La Drow qu'il en face de lui descendit souplement de sa panthère, et il put admirer sa grâce et sa beauté. Il était difficile de ne pas regarder son décolleté généreux et ouvert, mais il s'y contraint, se "contentant" du petit nez légèrement retroussé de la drow ou de ses grands yeux qui lui donnaient un air enfantin. Elle s'approcha de lui.

— Amiral, hein. J'aimerai savoir où est votre flotte. Amiral. Je vois un petit bateau au loin, et dix paysans armés devant moi. Je suis sensée être impressionnée ?

— Non, je ne cherche nullement à vous effrayer, madame, soyez-en assuré. Je suis un duelliste expert certes, mais guerrier ou stratège, point. Bien au contraire, j'ai un message.

La Drow qui semblait sûre d'elle, fronça légèrement les sourcils, et l'amiral crut déceler un changement dans son comportement, son aura. C'était infime, mais il l'avait fait réagir. Cela dit, il ne savait comment interpréter ce changement.

— Vous êtes le messager ?!

— Euh...D'une certaine manière...Mais je préfère dire que je suis un diplomate mais...

— C'est un messager, ouai. Coupa Ellya faisant soupirer son protecteur.

— Je vois...

En vérité, Laeth ne voyait rien. Elle espérait presque trouver une bande de soldats armés prêts à en découdre, les choses auraient été beaucoup plus simples. Elle se tourna vers les cavaliers et l'un d'eux devina ce qu'elle avait en tête et fronça les sourcils.

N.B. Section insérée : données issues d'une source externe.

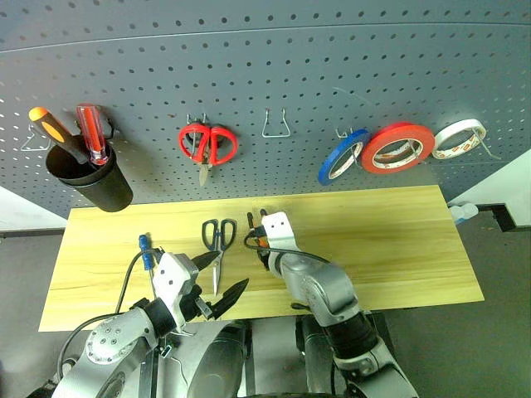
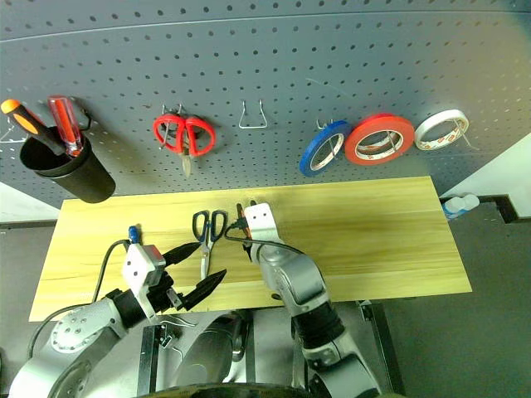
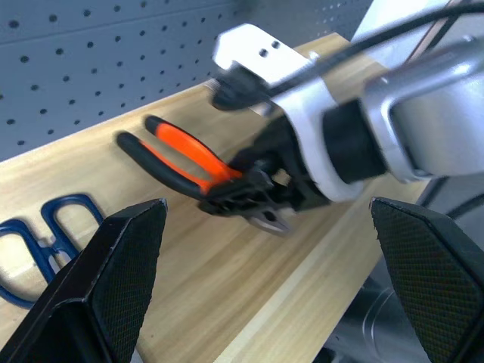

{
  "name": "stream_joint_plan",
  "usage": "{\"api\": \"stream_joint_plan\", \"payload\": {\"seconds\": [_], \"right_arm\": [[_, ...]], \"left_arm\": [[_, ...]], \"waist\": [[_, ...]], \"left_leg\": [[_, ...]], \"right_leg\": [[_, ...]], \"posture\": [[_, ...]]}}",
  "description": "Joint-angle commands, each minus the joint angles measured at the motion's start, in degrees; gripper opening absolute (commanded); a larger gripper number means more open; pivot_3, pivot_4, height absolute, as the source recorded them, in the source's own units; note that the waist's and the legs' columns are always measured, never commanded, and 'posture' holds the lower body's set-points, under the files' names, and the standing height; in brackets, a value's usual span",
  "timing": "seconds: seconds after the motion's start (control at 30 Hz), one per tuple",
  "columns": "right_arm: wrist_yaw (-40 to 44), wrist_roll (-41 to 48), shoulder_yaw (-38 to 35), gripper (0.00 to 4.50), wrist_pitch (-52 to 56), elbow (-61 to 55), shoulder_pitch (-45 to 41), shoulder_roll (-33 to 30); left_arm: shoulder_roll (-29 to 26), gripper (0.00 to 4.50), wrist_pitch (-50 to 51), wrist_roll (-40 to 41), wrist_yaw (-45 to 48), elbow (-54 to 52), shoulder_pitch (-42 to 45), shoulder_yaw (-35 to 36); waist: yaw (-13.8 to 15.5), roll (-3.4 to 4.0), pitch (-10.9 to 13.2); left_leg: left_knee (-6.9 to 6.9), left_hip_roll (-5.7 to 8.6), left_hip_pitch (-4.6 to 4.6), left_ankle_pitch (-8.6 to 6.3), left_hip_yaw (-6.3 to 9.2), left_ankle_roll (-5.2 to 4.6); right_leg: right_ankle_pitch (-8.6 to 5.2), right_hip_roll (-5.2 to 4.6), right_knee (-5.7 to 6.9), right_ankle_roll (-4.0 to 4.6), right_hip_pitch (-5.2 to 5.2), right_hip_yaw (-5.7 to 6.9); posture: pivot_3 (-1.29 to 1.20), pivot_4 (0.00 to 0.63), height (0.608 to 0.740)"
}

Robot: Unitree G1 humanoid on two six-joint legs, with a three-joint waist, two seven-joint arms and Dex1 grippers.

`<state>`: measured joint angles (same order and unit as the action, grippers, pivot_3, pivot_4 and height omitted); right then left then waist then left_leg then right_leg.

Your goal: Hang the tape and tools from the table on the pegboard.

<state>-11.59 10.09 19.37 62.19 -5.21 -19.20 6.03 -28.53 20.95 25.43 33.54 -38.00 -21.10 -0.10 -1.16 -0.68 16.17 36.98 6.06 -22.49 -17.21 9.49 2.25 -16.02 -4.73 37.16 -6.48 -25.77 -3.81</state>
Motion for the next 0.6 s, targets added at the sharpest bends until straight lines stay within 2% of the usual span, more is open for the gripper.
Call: {"api": "stream_joint_plan", "payload": {"seconds": [0.03,0.17,0.47,0.6], "right_arm": [[1.91,1.17,3.07,2.11,-0.23,-8.15,5.86,2.81],[5.02,1.62,4.3,2.11,-2.29,-11.9,8.04,0.16],[15.11,2.87,3.83,2.11,-9.06,-26.76,19.11,-11.32],[16.97,2.64,3.44,2.11,-11.6,-28.97,21.58,-13.52]], "left_arm": [[0.07,4.5,-0.89,-0.25,0.71,0.38,0.66,-0.69],[-0.13,4.5,-1.24,-0.33,1.2,1.44,1.73,-0.88],[-0.61,4.5,-1.98,-0.48,3.17,4.28,4.23,-0.62],[-0.28,4.5,-2.29,-0.86,3.96,5.75,5.96,-1.11]], "waist": [[0.06,0.0,0.0],[0.26,-0.02,-0.02],[0.32,-0.05,-0.03],[0.43,-0.1,-0.06]], "left_leg": [[0.0,-0.01,0.0,0.0,0.01,0.0],[-0.02,-0.01,0.0,0.0,0.02,0.0],[0.04,0.02,0.01,-0.01,0.0,-0.02],[0.04,0.01,0.0,0.01,0.01,0.03]], "right_leg": [[0.0,0.01,0.02,0.0,-0.01,0.0],[-0.01,0.0,-0.05,0.0,0.01,0.02],[0.01,-0.03,0.0,-0.03,0.03,0.03],[0.01,-0.02,-0.01,-0.03,0.04,0.07]], "posture": [[0.07,0.325,0.72],[0.07,0.319,0.72],[0.06,0.291,0.72],[0.06,0.279,0.72]]}}
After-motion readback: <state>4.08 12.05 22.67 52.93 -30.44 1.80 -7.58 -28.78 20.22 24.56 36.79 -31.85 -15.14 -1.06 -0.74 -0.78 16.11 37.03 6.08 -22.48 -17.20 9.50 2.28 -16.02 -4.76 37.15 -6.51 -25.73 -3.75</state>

— Les ordres de votre père sont très clairs, princesse.

— Et les miens le sont aussi : prenez leurs armes et amenez-les au palais.

— Princ...

— N'ai-je pas été claire ? Grinça Laeth. Et ne pensez-vous pas que mon père voudra savoir comment ils ont fait pour passer le sortilège ?

Les cavaliers, qui connaissait la colère de la princesse autant que celle du roi hésitèrent sur la tenue à suivre. Mais finalement ils se dirigèrent vers les étrangers. Laeth se tourna vers eux alors pour voir "l'amiral" à genoux, en train de faire de grand gestes vers l'elfe noire - aux cheveux étranges pour un membre de sa race - pour qu'elle l'imite. De mauvaise grâce, elle finit par mettre un genou à terre.